Ironically, the very war designed to establish “Greater Israel” may now accelerate the opposite outcome. Instead of expanding Israeli influence from the Euphrates to the Nile, the conflict has exposed the limits of Israeli and American power. The dream of uncontested territorial and military expansion has collided with the reality of regional resistance and shifting geopolitical dynamics. As a consequence, the future may increasingly move not toward a greater Israel, but toward an Israel forced back within more internationally recognized and defensible boundaries.
Equally significant is the perception that the United States itself no longer possesses unlimited willingness or capacity to impose Israeli strategic objectives across the region. The costs of war, domestic political backlash, economic strain, and military overstretch have all weakened Washington’s appetite for open-ended confrontation. That realization alone changes the calculations of every regional power.
Perhaps most importantly, the war transformed global narratives surrounding Israel itself. Around the world, criticism of Israeli policies intensified dramatically. Independent media, social platforms, academics, and even former Western officials increasingly challenged long-standing assumptions about Israeli exceptionalism and impunity. Questions once considered taboo entered mainstream political discourse: Was Israel manipulating American foreign policy? Were American soldiers and taxpayers paying the price for another nation’s ambitions? Had exaggerated intelligence assessments pushed Washington into unnecessary confrontation?
These questions would have been politically unthinkable only a few years ago. Today, they dominate public debate across many societies.
In the end, the greatest lesson of the Iran war may be that military superiority alone cannot guarantee geopolitical victory. Nations endure through legitimacy, resilience, diplomacy, and the ability to command genuine trust among allies and populations. Israel entered the conflict hoping to reshape the Middle East in its favor. Instead, it may have triggered a historic reassessment of its role in the region and its relationship with the United States itself.
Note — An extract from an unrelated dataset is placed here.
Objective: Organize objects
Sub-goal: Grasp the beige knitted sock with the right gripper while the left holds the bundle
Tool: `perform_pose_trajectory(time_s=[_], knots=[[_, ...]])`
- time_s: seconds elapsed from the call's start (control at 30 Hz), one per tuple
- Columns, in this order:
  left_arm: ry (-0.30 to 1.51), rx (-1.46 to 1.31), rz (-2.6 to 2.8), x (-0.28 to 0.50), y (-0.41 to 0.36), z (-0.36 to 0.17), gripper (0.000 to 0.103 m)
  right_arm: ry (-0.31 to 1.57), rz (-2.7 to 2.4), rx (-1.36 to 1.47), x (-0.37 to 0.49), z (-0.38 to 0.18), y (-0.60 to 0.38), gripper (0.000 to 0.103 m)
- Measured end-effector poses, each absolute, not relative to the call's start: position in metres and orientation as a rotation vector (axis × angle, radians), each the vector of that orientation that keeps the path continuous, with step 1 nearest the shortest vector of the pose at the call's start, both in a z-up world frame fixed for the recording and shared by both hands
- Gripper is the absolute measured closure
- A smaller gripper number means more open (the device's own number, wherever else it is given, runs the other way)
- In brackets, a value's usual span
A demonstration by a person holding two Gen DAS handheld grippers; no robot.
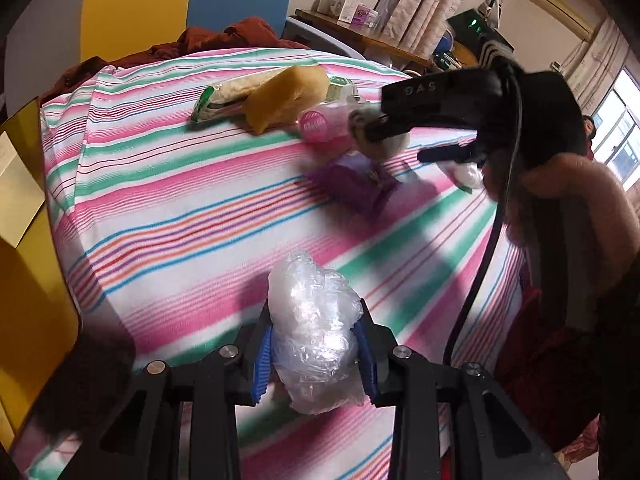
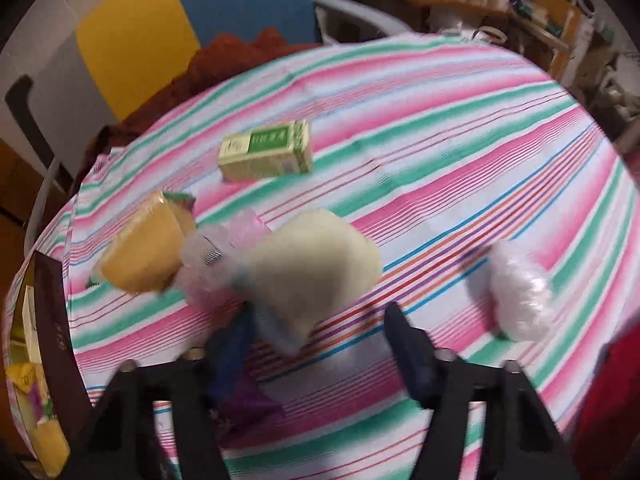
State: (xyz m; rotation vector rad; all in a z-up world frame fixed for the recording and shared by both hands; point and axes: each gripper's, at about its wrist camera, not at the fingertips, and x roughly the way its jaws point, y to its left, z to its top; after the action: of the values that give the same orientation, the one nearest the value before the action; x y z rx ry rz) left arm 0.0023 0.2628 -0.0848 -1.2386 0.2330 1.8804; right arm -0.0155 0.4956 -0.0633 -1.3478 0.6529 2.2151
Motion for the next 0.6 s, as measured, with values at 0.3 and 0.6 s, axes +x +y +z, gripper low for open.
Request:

The war that was meant to establish permanent Israeli dominance instead exposed strategic overreach, weakened political consensus in Washington, strengthened Iran’s regional standing, and revived resistance movements across the Middle East. Far from inaugurating a new age of “Greater Israel,” the conflict may ultimately be remembered as the moment when the limits of Israeli power were finally exposed before the entire world.